== Segment start ==

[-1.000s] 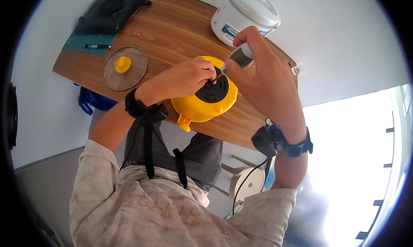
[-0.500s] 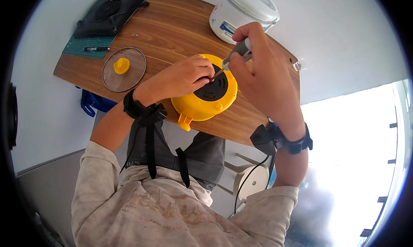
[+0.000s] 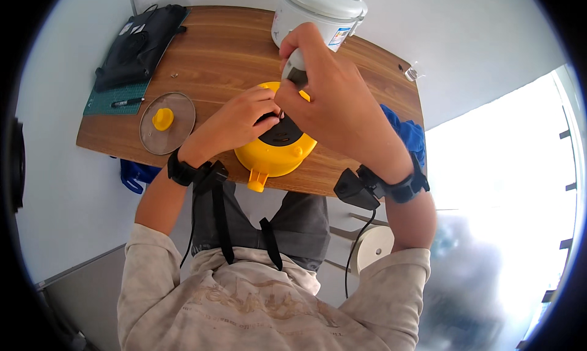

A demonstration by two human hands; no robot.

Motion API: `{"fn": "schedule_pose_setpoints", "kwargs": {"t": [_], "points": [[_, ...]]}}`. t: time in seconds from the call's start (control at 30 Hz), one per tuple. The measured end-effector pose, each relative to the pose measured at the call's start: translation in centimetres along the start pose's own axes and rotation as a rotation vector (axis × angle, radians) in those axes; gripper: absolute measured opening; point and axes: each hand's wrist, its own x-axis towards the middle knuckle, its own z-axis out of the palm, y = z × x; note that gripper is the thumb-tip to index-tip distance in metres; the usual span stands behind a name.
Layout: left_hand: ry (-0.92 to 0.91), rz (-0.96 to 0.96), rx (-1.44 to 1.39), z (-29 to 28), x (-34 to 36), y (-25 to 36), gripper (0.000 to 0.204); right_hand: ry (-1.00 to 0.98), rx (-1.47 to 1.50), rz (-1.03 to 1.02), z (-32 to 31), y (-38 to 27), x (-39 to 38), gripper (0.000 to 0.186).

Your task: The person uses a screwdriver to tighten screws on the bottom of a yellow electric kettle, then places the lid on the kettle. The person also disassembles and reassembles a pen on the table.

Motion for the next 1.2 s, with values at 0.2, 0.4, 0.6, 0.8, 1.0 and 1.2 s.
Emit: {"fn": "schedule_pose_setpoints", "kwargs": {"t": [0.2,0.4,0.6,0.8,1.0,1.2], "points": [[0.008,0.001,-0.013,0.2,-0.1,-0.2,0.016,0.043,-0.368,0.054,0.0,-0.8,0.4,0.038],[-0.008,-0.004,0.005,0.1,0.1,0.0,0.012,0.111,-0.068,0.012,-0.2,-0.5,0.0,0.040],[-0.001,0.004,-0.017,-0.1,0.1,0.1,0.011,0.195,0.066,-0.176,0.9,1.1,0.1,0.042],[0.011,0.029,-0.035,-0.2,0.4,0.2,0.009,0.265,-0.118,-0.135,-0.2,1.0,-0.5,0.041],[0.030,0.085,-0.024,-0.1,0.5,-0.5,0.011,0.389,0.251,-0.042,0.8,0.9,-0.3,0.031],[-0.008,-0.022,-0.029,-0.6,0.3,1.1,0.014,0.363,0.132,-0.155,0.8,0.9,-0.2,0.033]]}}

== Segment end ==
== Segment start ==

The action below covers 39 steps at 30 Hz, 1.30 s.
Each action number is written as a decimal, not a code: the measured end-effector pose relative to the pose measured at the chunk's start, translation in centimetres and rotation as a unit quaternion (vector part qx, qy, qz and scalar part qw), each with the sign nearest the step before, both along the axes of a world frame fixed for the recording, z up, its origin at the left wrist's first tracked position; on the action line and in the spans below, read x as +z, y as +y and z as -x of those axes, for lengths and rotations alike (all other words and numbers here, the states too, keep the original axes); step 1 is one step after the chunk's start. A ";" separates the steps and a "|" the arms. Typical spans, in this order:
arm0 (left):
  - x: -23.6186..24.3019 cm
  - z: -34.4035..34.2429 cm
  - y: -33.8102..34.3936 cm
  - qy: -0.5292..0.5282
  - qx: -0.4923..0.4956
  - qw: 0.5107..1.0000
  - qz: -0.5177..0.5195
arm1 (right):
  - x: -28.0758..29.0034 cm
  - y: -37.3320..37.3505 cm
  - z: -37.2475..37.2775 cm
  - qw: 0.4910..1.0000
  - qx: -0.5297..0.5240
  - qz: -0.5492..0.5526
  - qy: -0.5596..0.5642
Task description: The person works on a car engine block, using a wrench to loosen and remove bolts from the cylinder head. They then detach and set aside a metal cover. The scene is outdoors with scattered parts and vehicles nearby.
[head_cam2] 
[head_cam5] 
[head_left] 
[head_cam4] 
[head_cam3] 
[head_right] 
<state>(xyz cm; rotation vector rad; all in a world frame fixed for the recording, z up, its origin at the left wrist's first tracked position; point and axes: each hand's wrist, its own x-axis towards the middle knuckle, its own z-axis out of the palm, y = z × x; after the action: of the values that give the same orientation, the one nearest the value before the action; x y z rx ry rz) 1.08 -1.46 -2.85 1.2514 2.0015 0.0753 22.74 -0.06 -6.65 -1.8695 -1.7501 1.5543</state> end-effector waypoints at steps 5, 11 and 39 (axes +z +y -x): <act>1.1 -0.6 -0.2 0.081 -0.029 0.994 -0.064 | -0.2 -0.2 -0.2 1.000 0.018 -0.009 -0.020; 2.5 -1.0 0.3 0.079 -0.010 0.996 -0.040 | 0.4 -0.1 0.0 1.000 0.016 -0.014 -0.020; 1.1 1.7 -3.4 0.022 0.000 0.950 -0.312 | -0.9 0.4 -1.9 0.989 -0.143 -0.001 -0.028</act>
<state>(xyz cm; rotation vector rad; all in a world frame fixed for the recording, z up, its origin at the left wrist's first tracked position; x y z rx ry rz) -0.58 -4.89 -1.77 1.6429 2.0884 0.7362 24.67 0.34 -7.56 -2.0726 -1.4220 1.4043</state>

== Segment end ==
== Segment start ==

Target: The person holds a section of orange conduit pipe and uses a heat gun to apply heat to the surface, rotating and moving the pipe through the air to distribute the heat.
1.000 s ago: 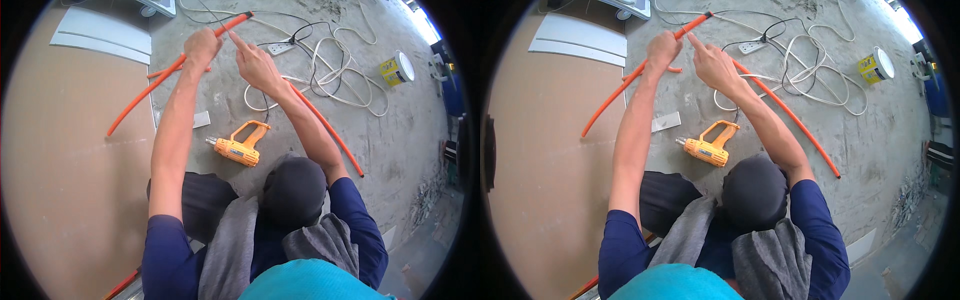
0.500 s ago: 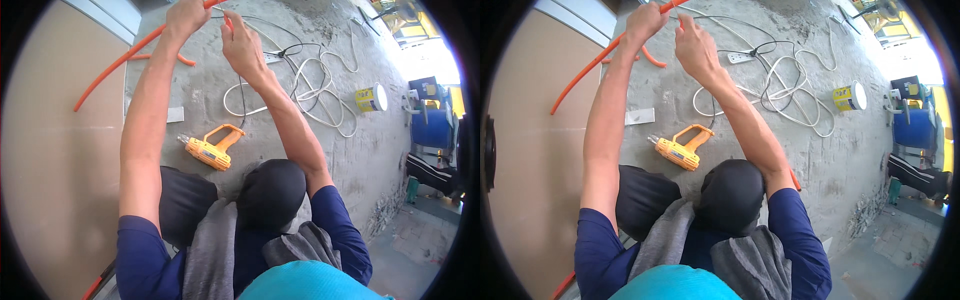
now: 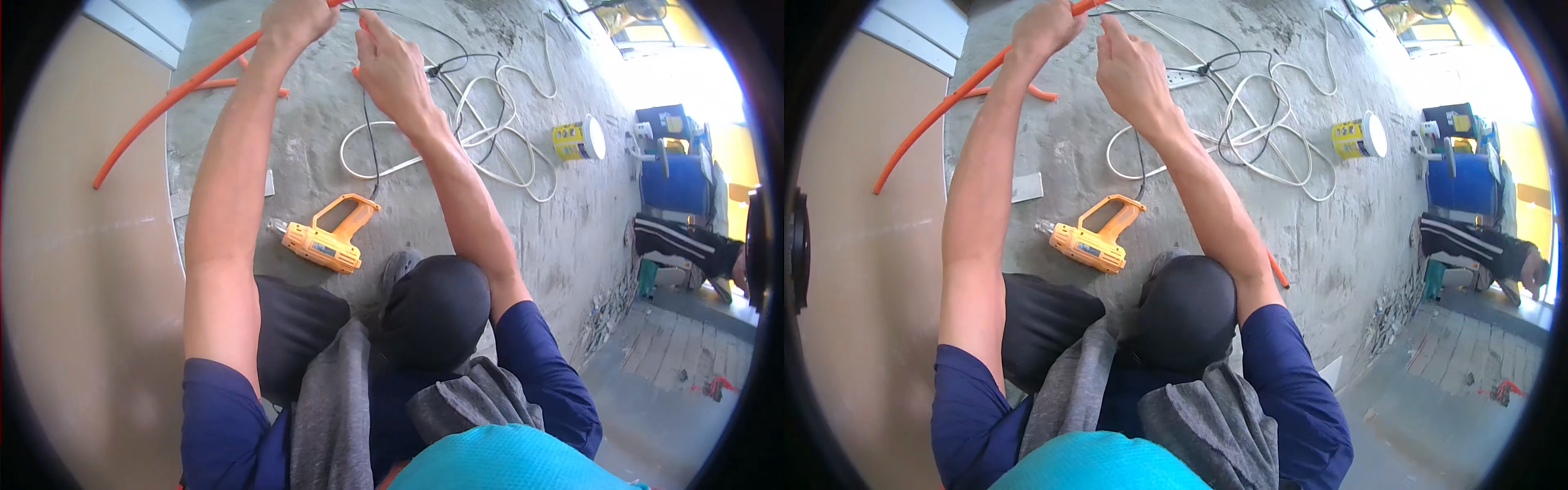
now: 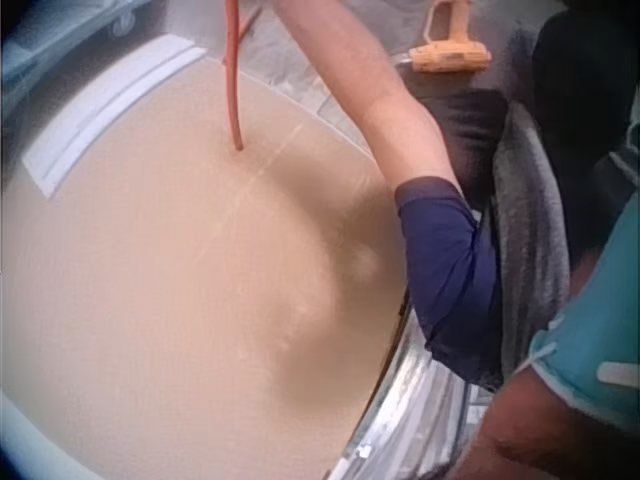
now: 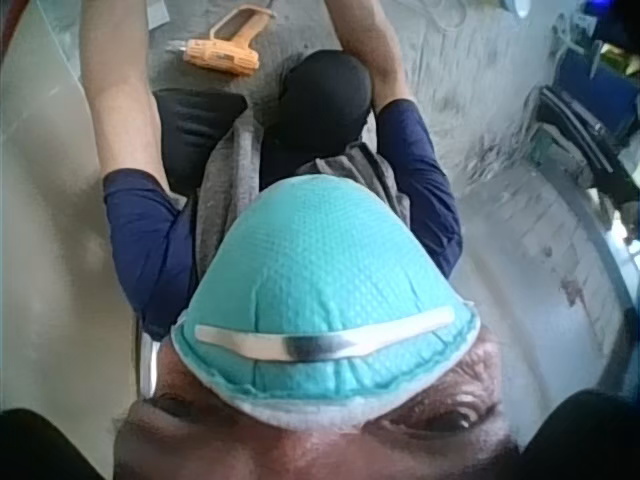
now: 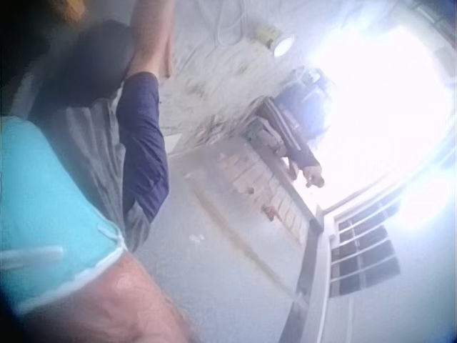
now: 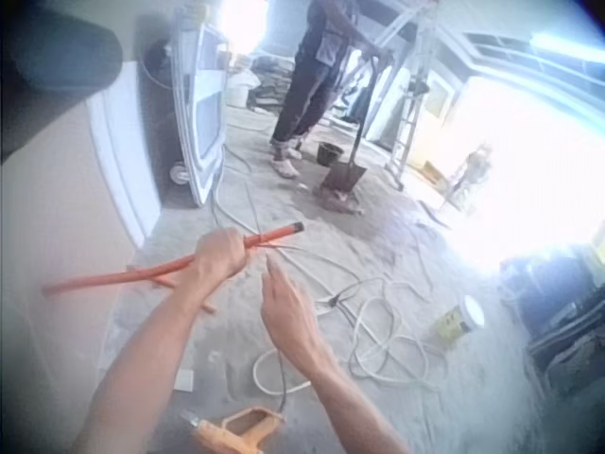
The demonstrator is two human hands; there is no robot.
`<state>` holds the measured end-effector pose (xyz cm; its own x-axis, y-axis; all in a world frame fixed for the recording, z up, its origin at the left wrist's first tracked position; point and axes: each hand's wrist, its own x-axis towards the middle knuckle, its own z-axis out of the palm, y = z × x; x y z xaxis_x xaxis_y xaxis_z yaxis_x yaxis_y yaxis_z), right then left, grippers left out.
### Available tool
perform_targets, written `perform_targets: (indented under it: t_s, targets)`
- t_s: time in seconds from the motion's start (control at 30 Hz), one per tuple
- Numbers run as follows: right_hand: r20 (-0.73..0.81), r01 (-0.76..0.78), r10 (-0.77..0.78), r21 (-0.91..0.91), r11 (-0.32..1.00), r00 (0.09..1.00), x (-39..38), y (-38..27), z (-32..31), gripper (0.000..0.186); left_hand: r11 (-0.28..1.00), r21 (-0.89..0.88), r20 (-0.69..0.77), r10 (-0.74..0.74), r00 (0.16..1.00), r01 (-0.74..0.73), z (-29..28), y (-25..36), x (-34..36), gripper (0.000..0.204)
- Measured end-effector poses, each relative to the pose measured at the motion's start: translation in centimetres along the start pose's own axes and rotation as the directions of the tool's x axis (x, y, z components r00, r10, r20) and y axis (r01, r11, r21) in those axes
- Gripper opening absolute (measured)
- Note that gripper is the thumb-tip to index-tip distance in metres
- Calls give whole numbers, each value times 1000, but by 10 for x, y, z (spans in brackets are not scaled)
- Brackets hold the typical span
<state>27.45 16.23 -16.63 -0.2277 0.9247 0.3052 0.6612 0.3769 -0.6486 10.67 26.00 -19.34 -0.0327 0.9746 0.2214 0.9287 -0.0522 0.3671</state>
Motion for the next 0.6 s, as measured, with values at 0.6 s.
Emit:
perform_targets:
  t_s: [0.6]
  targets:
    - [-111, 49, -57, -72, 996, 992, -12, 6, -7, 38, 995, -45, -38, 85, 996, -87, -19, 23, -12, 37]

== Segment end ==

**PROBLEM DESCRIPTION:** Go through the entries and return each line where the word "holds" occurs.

**TASK RESPONSE:**
Target: The person holds a section of orange conduit pipe and uses a heat gun to apply heat to the surface, rotating and moving the pipe through the air to distribute the heat.
`<state>` holds the measured end-effector pose (xyz cm; its own x-axis, y-axis; all in a world frame fixed for the recording, z up, its origin at the left wrist's first tracked position; point and axes: each hand's wrist, its own x-axis towards the middle knuckle, its own z-axis out of the palm, y = z × x; x y z xaxis_x xaxis_y xaxis_z yaxis_x yaxis_y yaxis_z), right then left, grippers left out.

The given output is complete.